● The problem: Copy each line below exactly as it appears. Pictures are to be omitted.

▼

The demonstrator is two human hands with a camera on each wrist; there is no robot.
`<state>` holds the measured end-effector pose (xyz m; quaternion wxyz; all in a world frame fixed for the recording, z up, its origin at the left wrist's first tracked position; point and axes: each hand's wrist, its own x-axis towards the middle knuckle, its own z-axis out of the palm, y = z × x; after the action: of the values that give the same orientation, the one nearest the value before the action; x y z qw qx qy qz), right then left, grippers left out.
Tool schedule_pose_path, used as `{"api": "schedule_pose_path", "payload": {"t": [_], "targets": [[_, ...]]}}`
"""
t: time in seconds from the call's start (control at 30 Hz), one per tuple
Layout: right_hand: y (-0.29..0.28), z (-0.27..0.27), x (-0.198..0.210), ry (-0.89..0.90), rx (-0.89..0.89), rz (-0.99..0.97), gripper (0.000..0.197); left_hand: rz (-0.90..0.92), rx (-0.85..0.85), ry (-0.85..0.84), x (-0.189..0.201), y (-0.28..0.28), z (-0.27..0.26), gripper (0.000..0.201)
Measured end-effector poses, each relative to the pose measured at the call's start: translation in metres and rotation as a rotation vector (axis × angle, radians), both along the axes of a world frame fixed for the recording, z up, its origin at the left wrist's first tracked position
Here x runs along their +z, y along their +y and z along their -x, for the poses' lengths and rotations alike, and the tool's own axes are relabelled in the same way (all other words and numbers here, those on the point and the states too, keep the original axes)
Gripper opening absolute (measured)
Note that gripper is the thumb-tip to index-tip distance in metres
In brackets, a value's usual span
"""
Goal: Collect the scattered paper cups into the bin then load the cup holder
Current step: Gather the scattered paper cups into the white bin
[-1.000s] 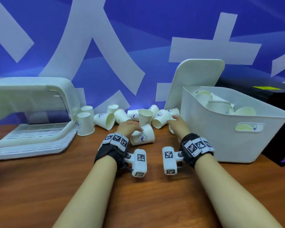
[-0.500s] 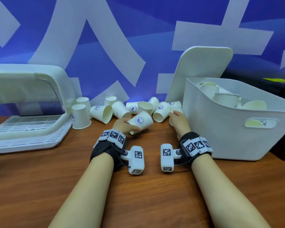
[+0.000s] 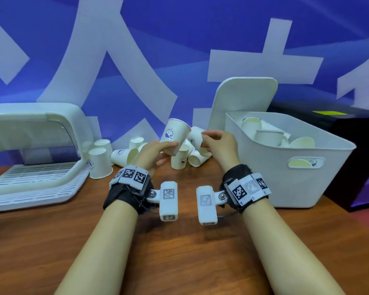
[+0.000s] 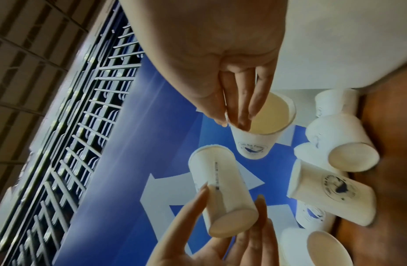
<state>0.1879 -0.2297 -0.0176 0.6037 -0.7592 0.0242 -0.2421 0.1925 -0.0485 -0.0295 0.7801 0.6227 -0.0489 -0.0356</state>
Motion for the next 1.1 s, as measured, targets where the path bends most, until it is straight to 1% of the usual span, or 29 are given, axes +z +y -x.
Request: {"api": "schedule_pose_path", "payload": {"t": [0.07, 0.1, 0.17, 0.27, 0.4, 0.5, 0.6, 0.73, 0.8, 0.87, 0.93, 1.03, 1.1], "targets": [[-0.006, 0.011, 0.017, -0.042, -0.004, 0.028, 0.013, 0.001, 0.0, -0.002, 0.012, -0.004, 0.008, 0.011], [-0.009, 0.016, 0.026, -0.066, 0.004, 0.026, 0.013, -0.009, 0.014, -0.002, 0.019, -0.007, 0.011, 0.012], [-0.02, 0.026, 0.041, -0.115, 0.004, 0.014, 0.014, -0.043, 0.031, -0.015, 0.031, -0.017, 0.015, 0.021], [-0.042, 0.038, 0.059, -0.146, -0.029, 0.023, 0.015, -0.044, 0.009, -0.064, 0.047, -0.037, 0.018, 0.022], [-0.087, 0.047, 0.078, -0.183, -0.122, 0.048, 0.016, -0.095, -0.045, -0.144, 0.064, -0.08, 0.02, 0.046], [-0.125, 0.045, 0.085, -0.183, -0.204, 0.097, 0.017, -0.162, -0.084, -0.194, 0.074, -0.116, 0.019, 0.05], [-0.153, 0.039, 0.089, -0.164, -0.291, 0.144, 0.016, -0.248, -0.101, -0.255, 0.082, -0.143, 0.019, 0.061], [-0.184, 0.036, 0.093, -0.089, -0.418, 0.296, 0.018, -0.404, -0.2, -0.346, 0.087, -0.169, 0.022, 0.058], [-0.194, 0.037, 0.096, -0.007, -0.432, 0.398, 0.025, -0.464, -0.229, -0.373, 0.087, -0.175, 0.022, 0.059], [-0.2, 0.037, 0.097, 0.121, -0.352, 0.484, 0.038, -0.483, -0.246, -0.378, 0.09, -0.177, 0.023, 0.058], [-0.201, 0.037, 0.097, 0.229, -0.245, 0.492, 0.042, -0.498, -0.256, -0.385, 0.093, -0.18, 0.024, 0.059], [-0.199, 0.04, 0.098, 0.257, -0.201, 0.503, 0.042, -0.594, -0.258, -0.441, 0.099, -0.185, 0.026, 0.064], [-0.197, 0.042, 0.098, 0.216, -0.226, 0.564, 0.041, -0.66, -0.286, -0.46, 0.099, -0.183, 0.025, 0.064]]}}
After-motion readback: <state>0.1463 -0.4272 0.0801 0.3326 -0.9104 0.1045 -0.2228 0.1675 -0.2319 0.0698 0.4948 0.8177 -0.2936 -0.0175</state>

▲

● Response for this exercise:
The demonstrator is two human hands with a camera on each wrist; there is no robot.
`<state>` holds the measured end-effector pose (xyz m; quaternion wxyz; all in a world frame fixed for the recording, z up, its origin at the left wrist's first tracked position; point and axes: each hand's wrist, its own x-axis towards the middle knuckle, its own z-axis out of the palm, y = z × x; after the action: of the values that give the same orientation, the one nearest the value before the action; x y z qw qx qy qz), right then left, grippers left out.
Tool schedule_pose_path, used as `{"api": "schedule_pose_path", "payload": {"t": [_], "targets": [[_, ...]]}}`
"""
t: time in seconds from the call's start (control at 30 Hz), one per tuple
Layout: right_hand: y (-0.29..0.28), z (-0.27..0.27), x (-0.198..0.210), ry (-0.89..0.90), rx (-0.89..0.89), rz (-0.99..0.97), gripper (0.000..0.197); left_hand: rz (-0.90..0.92), rx (-0.85..0.85), ry (-0.85..0.84), x (-0.189..0.201), y (-0.28..0.28), z (-0.27..0.26), gripper (0.000..0.201)
Measured end-effector poses, each relative to the pose measured at the call's start: translation in metres and rotation as a rotation vector (axis × angle, radians), both along the axes of a world frame fixed for the recording, z up, its origin at the left wrist's first tracked position
Here x runs along their +z, y along their +y and z along their -x, for the poses' lengths and rotations alike, and the tool's own axes are relabelled in the same way (all other words and numbers here, those on the point and the states too, keep the original axes)
Gripper opening absolute (measured)
Note that gripper is the thumb-tip to index-tip distance in metres
In brackets, a value's usual span
"""
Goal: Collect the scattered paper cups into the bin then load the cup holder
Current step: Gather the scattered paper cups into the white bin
[-1.000s] 
[-0.500s] 
[+0.000s] 
[+0.000s] 
<state>0.1879 -0.2297 -0.0176 0.6037 -0.7592 0.0242 -0.2421 0.1925 -0.0485 -0.0295 0.7801 0.6227 -0.0489 -0.0356</state>
Motion for the next 1.1 s, as measured, targets where the path bends most, until it is straight to 1% of the usual span, or 29 are given, axes +z +y -x.
Request: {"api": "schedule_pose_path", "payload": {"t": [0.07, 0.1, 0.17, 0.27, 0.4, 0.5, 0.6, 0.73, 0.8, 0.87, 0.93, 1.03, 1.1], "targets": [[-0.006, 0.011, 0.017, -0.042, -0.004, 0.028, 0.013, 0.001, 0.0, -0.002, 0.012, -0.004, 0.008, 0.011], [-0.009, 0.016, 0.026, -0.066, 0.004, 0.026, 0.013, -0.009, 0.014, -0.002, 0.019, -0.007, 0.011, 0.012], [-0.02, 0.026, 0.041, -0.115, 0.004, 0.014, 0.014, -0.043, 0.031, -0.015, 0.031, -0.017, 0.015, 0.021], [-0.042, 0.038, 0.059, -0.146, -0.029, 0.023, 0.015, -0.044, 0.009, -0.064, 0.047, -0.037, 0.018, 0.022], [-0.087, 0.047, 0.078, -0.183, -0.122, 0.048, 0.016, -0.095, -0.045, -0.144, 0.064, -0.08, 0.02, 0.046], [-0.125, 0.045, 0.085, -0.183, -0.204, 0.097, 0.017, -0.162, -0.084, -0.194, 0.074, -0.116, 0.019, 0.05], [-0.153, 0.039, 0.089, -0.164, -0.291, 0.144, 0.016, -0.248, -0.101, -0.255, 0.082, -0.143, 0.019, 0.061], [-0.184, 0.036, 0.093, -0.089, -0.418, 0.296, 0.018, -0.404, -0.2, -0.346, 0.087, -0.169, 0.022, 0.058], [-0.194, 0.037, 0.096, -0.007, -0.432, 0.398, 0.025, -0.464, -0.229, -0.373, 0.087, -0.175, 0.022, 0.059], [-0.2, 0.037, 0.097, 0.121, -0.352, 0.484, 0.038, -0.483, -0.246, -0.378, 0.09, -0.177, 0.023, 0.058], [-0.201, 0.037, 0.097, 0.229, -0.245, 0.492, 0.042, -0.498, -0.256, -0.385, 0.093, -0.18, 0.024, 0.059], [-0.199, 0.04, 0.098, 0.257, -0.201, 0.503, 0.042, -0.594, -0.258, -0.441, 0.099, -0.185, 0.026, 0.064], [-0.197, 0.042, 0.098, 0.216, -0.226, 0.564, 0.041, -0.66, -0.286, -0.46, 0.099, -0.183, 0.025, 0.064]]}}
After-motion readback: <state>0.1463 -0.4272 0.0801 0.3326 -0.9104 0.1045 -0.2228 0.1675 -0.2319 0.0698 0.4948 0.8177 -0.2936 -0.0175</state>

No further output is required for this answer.